UMass formalizes Springfield partnership
In 2008, the University of Massachusetts and the city of Springfield formalized a partnership that will help to improve the quality of life in Springfield by stimulating a better economic environment.
Spearheading the partnership are incumbent Mayor Dominic Sarno, Chancellor Robert Holub and most recently, Dr. John Mullin. The trio manages the “partnership team,” which consists of senior administrative officials from UMass, senior officials from the Mayor’s office, a representative from the UMass System and a representative from the Commonwealth.
The team has worked towards completing four goals for the UMass-Springfield partnership. The missions of the partnership are to create an urban design center for research and scholarship, to position the city as a center for Green industries, boost Springfield’s arts and creative economy and to create an academic pipeline between Springfield students and UMass.
In the spring, UMass and Springfield signed a memorandum of understanding which launched the partnership into the planning stages. Dr. John Mullin, who has a background as a regional economist, is the managing director of the partnership as well as the dean of the graduate school at UMass.
“There is no great region without a great center-city,” Mullin said.
According to Mullin, the immediate goal of the partnership is to create a physical footprint of UMass in the center of Springfield. To do so, he said that he intends to have the design center running by the end of this year.
Karen Barshefsky, UMass Extension Educator for the 4-H program, is also involved in the partnership. According to Barshefsky, in the last few years 4-H has become less about farming and more about youth development.
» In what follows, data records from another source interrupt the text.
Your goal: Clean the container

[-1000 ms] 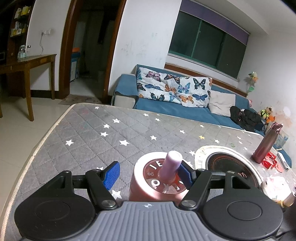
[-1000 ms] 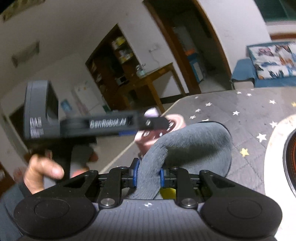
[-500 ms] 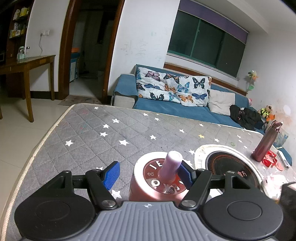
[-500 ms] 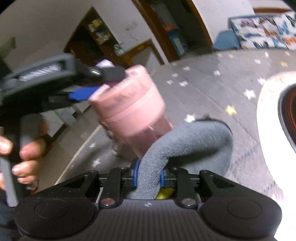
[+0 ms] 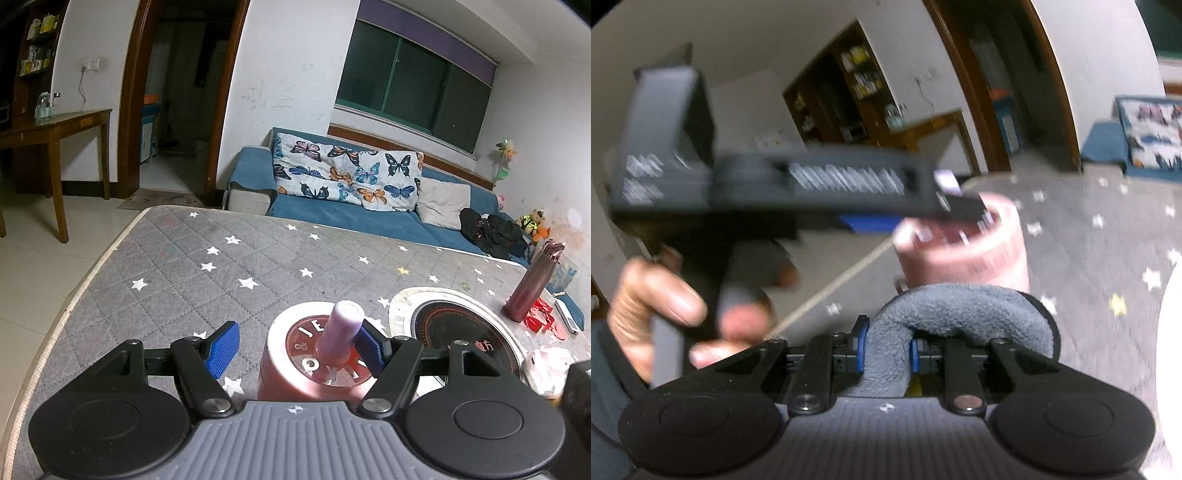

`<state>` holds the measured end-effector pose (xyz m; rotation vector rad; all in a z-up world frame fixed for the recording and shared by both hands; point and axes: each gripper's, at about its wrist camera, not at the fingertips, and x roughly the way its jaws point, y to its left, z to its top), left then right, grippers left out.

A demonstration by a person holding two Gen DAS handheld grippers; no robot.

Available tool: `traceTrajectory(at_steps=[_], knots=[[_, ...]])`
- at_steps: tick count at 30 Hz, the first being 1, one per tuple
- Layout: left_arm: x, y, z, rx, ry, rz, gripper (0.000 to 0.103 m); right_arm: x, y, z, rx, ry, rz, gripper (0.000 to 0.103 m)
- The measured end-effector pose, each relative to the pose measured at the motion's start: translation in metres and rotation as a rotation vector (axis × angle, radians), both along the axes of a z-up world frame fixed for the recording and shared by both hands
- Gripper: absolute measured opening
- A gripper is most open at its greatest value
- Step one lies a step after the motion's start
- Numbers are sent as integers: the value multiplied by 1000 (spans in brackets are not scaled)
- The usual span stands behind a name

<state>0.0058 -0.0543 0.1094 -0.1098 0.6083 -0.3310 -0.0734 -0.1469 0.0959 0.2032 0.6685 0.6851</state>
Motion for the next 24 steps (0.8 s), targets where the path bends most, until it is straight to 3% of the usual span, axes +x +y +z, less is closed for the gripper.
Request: traceTrajectory(at_steps=[5,10,13,18,22,24], knots=[[-2,0,0,3,-4,1,72,10,-16,-23,10,109,-55,21],[-4,0,0,11,-8,8,74,8,-35,-28,63,178,-101,29],[-4,-1,0,16,-14,11,74,2,-45,-27,121,218,-124,42],[-8,-3,1,29,-23,22,74,3,-70,-28,297,311,-186,43],[-14,-5,0,43,-31,33,82,15,-85,-40,433,386,-250,40],[-16,-6,-1,47,-35,34,86,23,-89,-54,484,429,-284,19]])
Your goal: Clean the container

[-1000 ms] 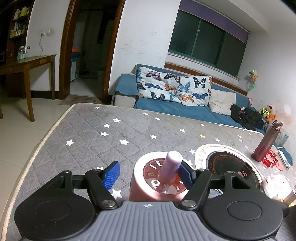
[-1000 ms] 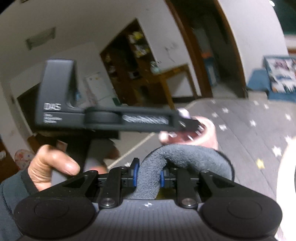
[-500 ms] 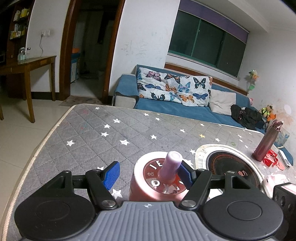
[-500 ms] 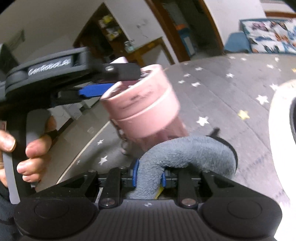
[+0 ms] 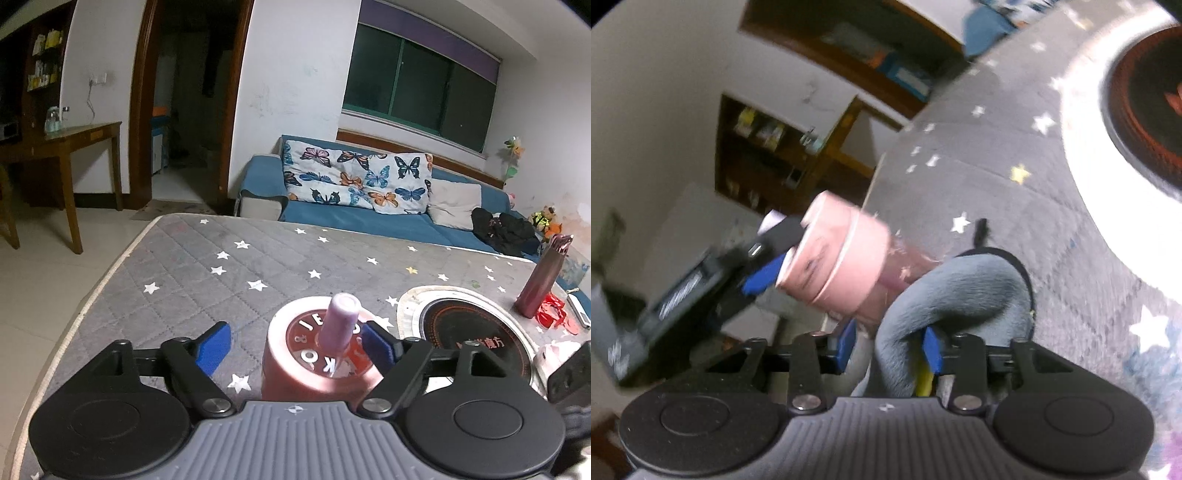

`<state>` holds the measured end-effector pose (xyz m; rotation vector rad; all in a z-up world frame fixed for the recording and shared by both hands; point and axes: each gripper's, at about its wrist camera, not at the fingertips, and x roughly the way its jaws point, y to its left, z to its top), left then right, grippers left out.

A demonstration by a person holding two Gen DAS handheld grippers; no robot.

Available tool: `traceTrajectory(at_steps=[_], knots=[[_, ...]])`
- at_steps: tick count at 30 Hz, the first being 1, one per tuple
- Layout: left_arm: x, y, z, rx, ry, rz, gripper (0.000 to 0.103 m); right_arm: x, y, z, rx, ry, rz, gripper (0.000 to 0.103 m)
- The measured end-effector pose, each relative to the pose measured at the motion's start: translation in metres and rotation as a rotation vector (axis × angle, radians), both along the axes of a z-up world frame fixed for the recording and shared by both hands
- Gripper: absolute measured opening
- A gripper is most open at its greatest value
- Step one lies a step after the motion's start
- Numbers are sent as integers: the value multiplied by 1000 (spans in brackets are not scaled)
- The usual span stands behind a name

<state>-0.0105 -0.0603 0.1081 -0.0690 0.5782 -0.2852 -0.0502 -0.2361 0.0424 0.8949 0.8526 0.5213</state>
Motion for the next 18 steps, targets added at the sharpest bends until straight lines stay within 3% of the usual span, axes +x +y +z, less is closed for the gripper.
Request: traceTrajectory(at_steps=[3,10,16,18], knots=[[-2,0,-2,-3,-4,-5,90,9,-2,-10,29,15,-24,13],[-10,2,-2,-18,-15,-33,90,26,-14,14,60,-78,-78,12],[-8,-7,-10,8,4,-64,88,58,-21,33,180,-141,-88,12],[-6,-9,-14,15,16,-73,82,71,-19,34,238,-142,-74,12]])
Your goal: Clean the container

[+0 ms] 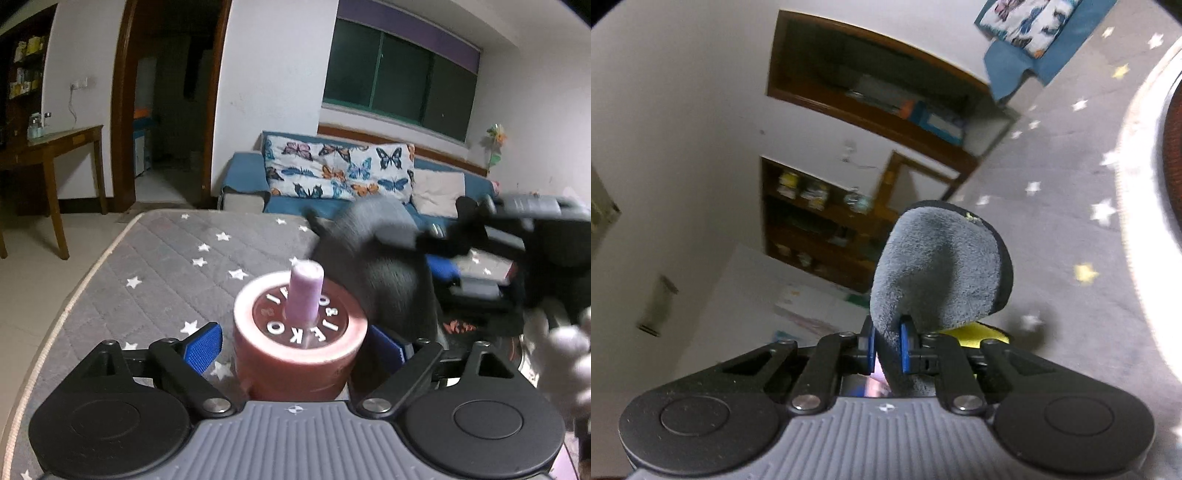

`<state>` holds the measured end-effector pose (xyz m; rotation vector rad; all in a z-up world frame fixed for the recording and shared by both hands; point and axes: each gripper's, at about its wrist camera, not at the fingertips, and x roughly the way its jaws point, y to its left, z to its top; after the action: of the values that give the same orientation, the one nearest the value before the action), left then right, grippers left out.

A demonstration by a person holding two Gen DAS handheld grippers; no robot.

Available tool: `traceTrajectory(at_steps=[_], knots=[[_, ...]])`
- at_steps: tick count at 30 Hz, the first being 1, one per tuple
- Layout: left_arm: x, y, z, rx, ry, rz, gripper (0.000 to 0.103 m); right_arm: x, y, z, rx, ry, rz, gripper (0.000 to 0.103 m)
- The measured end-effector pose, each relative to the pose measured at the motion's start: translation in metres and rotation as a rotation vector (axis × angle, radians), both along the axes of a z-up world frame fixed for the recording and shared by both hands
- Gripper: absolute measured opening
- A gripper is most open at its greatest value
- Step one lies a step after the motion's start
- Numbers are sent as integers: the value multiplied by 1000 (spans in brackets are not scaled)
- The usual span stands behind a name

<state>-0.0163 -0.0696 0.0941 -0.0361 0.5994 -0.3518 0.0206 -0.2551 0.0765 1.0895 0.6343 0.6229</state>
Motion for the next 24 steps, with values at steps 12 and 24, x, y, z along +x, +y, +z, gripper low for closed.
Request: traceTrajectory(at_steps=[12,24], knots=[[-2,-3,-6,42,-26,-29,82,47,11,-41,21,106,-48,12],[1,-4,-4,44,-8,-35,83,49,35,-73,-270,159,27,12]])
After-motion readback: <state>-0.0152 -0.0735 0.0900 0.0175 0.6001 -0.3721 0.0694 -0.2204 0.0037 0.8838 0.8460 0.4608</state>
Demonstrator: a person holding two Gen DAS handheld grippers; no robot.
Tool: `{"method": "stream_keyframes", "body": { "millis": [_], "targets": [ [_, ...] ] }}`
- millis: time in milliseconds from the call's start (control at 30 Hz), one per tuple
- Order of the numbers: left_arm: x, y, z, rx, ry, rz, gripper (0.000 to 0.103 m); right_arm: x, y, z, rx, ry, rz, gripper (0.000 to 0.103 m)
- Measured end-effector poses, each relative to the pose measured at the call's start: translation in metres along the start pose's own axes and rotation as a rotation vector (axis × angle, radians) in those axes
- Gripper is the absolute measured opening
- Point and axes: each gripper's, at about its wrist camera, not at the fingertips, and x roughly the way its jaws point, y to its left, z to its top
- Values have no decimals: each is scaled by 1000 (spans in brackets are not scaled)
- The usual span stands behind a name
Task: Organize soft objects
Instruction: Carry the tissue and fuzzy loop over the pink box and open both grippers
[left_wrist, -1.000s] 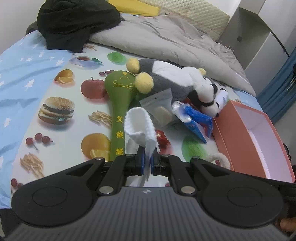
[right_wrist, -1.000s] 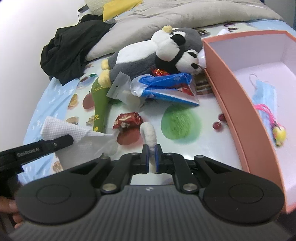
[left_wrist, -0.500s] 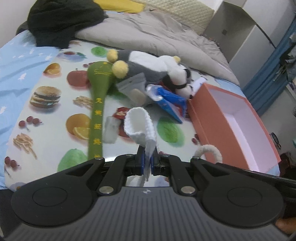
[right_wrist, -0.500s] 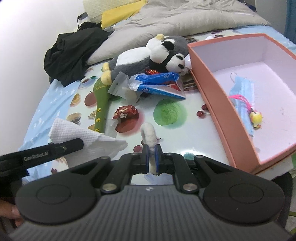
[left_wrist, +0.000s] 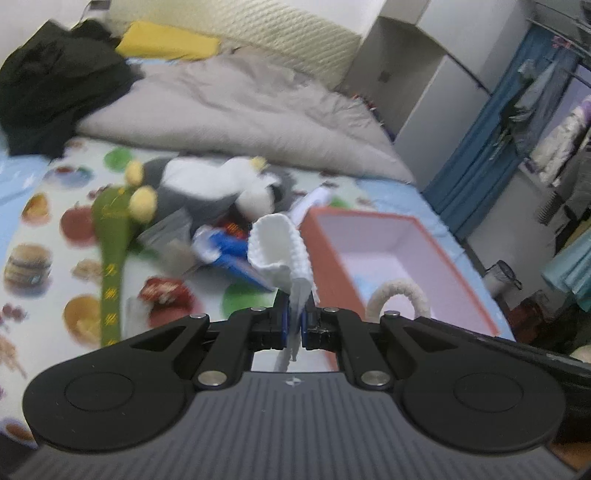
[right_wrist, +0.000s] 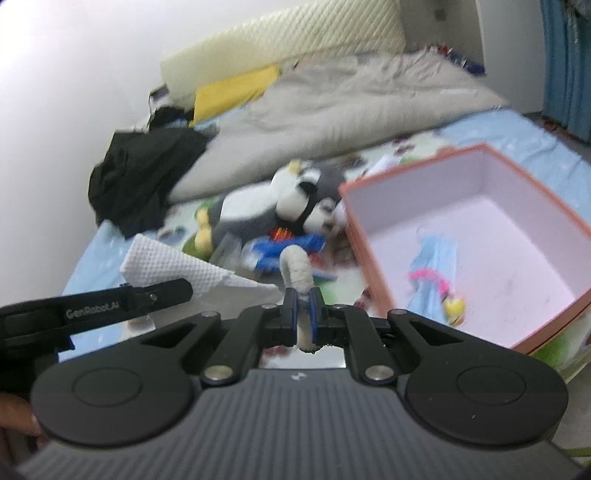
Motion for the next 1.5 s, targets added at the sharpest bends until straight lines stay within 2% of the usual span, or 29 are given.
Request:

“UMass is the land-grant university, and Springfield is just down the road,” Barshefsky said. “For years, there hasn’t been that much reciprocity among faculty and students doing much of anything in Springfield, and a lot of the young people in Springfield have never been to Amherst, never been to UMass and they don’t know that is an option for them in higher education.”
Barshefsky said she is working to increase the academic pipeline between UMass and Springfield.
“There’s so much expertise here that the Mayor is finally utilizing the smarts of the college to build a stronger Springfield,” she said.
Barshefsky said her goal is to work with the students in Springfield to give them an opportunity. Barshefsky is working with middle school students in an after-school program at the South End and New North Community Centers to get them interested in science, engineering and technology.
“They are all very eager learners,” she said.
She added however, “They don’t have these opportunities or at least don’t see the opportunities and don’t have the exposure to college students.”
Barshefsky believes that the presence of UMass students in Springfield is important for both the Springfield students as well as the UMass students. It is an opportunity, she said for college students to do something different as well as encouraging more local students to go to Springfield and UMass. She also said that she hopes with the opportunities presented by the partnership, more students will choose to settle in either Amherst or Springfield following graduation.
“The one thing that we have is our size and extensive amount of resources,” Mullin said.
Mullin added that when Governor Patrick was looking for means to revitalize the economy in Springfield he had looked to the partnership because of the available research and the willingness of the students to work in the community.
Mullin said, “[Patrick] saw us as an opportunity, so he decided to ask us to do it.”
Mullin said that he hopes to have UMass students experience what it is like to work in a city that is in transformation. He said that he hopes that students will be able to take away meaningful experiences by working in Springfield.
“With helping [Springfield], we help ourselves,” he said.